** Extracted data **
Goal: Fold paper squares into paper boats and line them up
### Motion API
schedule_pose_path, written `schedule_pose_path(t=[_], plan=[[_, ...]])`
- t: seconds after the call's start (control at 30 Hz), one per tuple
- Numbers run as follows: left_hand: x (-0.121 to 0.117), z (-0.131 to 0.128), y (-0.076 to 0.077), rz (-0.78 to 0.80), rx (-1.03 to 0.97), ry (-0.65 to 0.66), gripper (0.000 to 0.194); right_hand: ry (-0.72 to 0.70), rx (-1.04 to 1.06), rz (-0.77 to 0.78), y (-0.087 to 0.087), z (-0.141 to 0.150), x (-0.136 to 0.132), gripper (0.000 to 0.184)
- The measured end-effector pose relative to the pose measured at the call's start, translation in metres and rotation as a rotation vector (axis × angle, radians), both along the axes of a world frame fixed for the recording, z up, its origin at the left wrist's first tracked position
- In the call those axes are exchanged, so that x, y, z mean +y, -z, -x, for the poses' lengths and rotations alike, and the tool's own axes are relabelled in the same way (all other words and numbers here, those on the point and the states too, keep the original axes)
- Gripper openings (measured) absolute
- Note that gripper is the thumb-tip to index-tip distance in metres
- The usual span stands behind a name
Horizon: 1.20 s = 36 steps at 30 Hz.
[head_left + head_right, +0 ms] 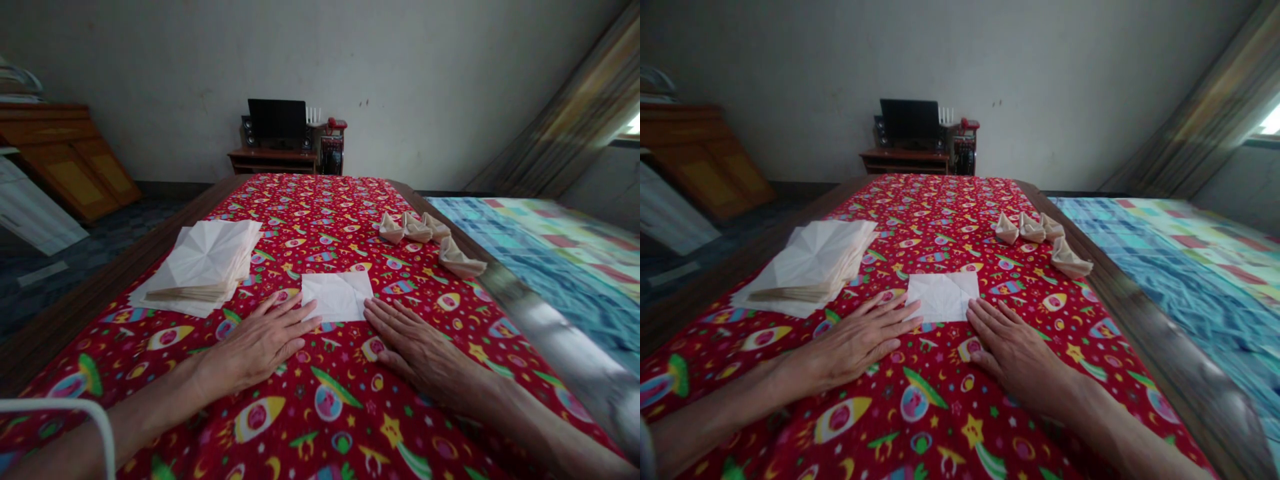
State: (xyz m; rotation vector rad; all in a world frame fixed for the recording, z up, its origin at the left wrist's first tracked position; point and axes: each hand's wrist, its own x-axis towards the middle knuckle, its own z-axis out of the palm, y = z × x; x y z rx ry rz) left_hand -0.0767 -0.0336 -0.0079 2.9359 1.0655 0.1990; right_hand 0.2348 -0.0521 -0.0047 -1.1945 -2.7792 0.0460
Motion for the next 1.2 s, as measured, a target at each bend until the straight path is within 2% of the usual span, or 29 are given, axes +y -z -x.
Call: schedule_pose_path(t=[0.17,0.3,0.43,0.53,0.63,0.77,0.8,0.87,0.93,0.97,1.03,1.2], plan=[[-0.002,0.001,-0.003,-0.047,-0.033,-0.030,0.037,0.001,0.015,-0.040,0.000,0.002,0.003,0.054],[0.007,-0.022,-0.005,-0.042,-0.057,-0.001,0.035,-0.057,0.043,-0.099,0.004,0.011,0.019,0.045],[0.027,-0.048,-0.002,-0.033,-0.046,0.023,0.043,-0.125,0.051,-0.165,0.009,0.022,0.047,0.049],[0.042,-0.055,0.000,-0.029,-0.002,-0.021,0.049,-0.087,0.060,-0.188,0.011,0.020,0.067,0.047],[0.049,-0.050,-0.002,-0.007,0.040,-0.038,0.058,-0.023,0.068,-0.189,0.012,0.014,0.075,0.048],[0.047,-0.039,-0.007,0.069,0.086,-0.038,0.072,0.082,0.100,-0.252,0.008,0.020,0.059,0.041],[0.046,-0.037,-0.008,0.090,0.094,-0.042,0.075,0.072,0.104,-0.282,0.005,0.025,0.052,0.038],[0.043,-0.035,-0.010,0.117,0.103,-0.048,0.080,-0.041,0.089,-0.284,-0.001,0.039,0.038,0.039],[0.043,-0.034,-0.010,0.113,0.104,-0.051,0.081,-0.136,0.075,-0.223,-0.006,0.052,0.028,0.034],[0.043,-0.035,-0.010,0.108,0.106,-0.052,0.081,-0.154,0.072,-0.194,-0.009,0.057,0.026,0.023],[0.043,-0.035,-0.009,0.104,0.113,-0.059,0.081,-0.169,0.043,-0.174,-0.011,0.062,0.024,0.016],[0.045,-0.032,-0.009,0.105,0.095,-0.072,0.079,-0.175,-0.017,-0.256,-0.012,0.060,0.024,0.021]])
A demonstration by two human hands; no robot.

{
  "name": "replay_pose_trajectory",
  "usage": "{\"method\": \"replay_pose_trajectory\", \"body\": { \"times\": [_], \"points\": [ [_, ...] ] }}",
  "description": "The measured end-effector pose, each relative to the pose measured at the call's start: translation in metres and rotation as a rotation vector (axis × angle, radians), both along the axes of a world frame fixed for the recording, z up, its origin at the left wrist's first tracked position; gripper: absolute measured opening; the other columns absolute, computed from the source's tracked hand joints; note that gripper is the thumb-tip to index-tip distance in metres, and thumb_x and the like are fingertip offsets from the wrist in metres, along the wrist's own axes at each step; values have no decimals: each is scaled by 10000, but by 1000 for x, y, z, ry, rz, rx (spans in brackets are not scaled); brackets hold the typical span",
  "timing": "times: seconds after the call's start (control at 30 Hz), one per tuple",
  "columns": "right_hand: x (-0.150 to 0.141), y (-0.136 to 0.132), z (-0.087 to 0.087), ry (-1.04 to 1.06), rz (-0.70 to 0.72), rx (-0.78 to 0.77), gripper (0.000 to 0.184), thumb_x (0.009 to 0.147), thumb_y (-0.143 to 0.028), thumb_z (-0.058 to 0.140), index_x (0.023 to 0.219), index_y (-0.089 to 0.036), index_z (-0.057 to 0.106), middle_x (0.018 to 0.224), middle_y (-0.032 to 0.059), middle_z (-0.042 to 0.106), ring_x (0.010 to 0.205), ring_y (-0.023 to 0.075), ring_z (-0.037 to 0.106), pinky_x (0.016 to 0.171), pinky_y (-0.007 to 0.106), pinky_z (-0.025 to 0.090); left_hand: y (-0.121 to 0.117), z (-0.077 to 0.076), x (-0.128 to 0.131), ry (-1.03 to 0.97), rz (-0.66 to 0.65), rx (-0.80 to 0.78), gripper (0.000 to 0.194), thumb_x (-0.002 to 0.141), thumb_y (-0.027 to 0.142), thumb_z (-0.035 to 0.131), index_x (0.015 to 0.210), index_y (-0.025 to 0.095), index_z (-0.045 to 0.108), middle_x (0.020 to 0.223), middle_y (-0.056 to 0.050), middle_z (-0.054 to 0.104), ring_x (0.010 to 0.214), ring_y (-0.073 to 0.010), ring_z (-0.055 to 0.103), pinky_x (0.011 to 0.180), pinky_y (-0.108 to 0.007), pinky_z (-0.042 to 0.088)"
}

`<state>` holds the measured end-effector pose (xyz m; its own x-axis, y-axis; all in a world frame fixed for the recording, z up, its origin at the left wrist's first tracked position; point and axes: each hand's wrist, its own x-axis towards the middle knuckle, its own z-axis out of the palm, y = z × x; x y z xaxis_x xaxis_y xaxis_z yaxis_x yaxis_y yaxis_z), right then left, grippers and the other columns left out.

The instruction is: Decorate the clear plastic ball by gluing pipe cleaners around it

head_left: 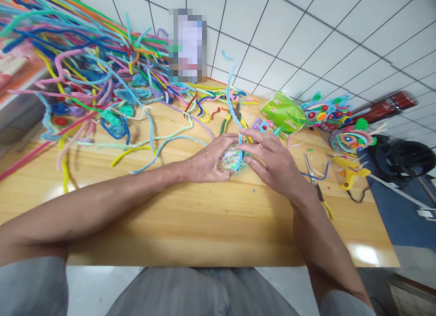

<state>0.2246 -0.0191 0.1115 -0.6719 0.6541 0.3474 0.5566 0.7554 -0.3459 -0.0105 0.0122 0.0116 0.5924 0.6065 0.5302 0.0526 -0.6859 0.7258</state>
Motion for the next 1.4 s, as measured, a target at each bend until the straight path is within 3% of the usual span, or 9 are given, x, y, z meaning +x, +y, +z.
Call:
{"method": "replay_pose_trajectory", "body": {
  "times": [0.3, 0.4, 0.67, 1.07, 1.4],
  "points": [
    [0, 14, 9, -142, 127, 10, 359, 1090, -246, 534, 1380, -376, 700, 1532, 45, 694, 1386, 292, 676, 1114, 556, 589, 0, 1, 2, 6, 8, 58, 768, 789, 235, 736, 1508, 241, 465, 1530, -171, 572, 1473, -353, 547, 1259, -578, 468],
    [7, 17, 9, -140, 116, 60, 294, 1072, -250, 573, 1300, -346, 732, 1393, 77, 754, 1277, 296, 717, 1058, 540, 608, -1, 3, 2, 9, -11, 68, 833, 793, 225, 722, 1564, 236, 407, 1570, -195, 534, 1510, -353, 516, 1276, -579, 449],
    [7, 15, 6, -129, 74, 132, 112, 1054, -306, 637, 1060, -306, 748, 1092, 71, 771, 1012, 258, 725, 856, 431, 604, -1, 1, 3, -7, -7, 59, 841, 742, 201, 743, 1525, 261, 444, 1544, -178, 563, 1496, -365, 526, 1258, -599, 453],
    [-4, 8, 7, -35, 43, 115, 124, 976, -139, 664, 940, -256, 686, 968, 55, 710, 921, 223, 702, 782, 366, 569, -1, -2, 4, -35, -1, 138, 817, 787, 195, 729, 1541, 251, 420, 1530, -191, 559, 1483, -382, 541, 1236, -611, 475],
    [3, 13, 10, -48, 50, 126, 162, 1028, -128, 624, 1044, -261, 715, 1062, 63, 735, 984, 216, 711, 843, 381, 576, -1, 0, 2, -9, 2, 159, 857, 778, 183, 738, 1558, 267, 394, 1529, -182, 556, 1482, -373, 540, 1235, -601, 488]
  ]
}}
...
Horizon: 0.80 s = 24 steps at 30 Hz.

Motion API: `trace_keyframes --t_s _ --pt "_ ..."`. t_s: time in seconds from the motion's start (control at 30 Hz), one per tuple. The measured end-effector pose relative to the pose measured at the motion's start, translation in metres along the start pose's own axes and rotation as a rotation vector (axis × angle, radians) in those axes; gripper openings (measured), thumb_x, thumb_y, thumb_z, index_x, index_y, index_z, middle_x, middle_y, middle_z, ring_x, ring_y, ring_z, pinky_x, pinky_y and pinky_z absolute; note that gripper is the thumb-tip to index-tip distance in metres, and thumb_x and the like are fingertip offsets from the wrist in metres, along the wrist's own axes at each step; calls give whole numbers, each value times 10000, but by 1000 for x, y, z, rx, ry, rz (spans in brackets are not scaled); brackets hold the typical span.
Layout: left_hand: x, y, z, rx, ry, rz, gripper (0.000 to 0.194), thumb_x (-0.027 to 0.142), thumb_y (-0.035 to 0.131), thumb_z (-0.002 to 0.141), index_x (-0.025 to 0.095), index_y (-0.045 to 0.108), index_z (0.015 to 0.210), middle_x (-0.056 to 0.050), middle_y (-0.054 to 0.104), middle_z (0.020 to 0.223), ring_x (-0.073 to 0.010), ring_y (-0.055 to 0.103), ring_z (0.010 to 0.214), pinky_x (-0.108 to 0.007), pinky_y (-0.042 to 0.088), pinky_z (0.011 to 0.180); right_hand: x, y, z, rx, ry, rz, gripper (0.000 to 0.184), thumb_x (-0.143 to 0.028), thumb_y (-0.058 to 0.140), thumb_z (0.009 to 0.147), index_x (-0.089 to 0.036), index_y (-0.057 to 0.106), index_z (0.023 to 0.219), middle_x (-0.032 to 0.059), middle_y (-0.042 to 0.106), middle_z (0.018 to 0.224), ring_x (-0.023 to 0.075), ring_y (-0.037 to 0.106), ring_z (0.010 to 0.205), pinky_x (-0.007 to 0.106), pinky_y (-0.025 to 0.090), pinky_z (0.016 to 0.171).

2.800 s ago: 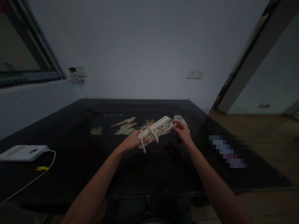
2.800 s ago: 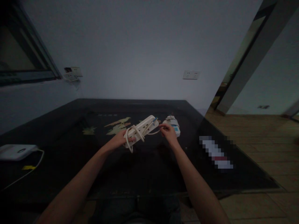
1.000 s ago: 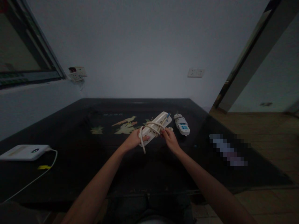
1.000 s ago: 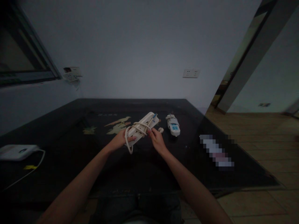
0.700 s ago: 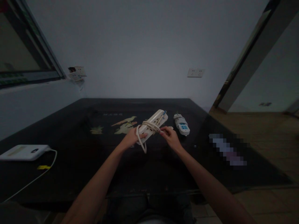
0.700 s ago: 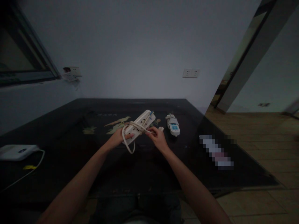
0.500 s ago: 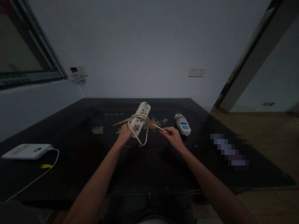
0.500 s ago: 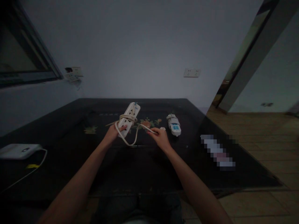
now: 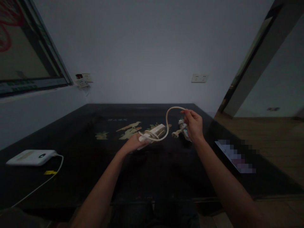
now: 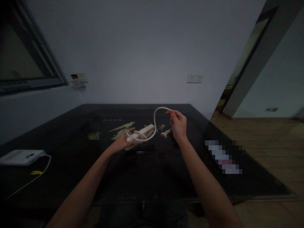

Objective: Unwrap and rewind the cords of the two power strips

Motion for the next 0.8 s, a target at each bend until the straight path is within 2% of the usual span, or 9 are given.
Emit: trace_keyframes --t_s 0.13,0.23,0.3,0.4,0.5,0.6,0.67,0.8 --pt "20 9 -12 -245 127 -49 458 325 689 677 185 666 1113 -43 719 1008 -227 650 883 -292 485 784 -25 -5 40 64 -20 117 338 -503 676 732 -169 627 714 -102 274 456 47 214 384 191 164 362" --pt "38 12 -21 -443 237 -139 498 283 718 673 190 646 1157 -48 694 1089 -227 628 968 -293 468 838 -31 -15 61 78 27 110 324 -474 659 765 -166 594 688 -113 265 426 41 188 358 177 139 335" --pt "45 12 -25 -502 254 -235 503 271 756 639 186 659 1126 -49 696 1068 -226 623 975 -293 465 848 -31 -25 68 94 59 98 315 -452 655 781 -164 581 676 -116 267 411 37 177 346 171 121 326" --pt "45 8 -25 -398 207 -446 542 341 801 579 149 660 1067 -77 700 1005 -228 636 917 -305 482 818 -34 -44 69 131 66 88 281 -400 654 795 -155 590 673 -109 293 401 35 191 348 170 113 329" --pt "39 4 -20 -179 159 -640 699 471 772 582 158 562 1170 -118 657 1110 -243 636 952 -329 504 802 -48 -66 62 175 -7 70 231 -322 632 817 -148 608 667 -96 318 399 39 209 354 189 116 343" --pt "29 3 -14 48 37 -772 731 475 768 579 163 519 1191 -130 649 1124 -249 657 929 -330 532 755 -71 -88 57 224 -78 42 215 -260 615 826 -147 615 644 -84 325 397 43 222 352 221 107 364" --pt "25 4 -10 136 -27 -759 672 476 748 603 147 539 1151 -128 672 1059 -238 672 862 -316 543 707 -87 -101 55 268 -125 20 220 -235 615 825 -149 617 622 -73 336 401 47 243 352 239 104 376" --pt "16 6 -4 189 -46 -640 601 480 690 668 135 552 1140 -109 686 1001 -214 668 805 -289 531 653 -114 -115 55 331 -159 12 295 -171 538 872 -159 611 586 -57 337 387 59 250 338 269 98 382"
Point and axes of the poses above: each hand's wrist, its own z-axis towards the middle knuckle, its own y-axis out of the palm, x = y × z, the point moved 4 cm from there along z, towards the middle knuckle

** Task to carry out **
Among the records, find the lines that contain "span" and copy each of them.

** Reply **
- The usual span stands behind a name
Motion for the next 1.2 s, as measured, a target at each bend until the straight path is within 2% of the usual span, or 29 are given, axes +y -z -x.
  "description": "The measured end-effector pose, each relative to the pose measured at the call's start: translation in metres and rotation as a rotation vector (axis × angle, radians), both along the axes of a world frame fixed for the recording, z up, its origin at the left wrist's first tracked position; gripper: absolute measured opening; the other columns absolute, computed from the source's tracked hand joints; note that gripper is the thumb-tip to index-tip distance in metres, and thumb_x and the like are fingertip offsets from the wrist in metres, along the wrist's own axes at each step; values have no decimals: each is scaled by 10000, but by 1000 for x, y, z, ry, rz, rx (spans in brackets are not scaled); brackets hold the typical span",
Motion for the next 1.4 s, as measured, a target at each bend until the straight path is within 3% of the usual span, or 9 are given, x, y, z meaning +x, +y, +z.
Motion API: `trace_keyframes --t_s _ --pt "_ ..."`. t_s: time in seconds from the motion's start (control at 30 Hz), one per tuple. The measured end-effector pose relative to the pose measured at the motion's start, translation in metres along the start pose's own axes and rotation as a rotation vector (axis × angle, radians) in those axes; gripper openings (measured), thumb_x, thumb_y, thumb_z, index_x, index_y, index_z, middle_x, middle_y, middle_z, ring_x, ring_y, ring_z, pinky_x, pinky_y and pinky_z absolute; note that gripper is the thumb-tip to index-tip distance in metres, and thumb_x and the like are fingertip offsets from the wrist in metres, along the wrist's own axes at each step; calls give whole numbers, each value times 10000, but by 1000 for x, y, z, rx, ry, rz (spans in brackets are not scaled); brackets hold the typical span.
Motion for the next 0.8 s, a target at each bend until the straight path is within 2% of the usual span, or 9 are given.

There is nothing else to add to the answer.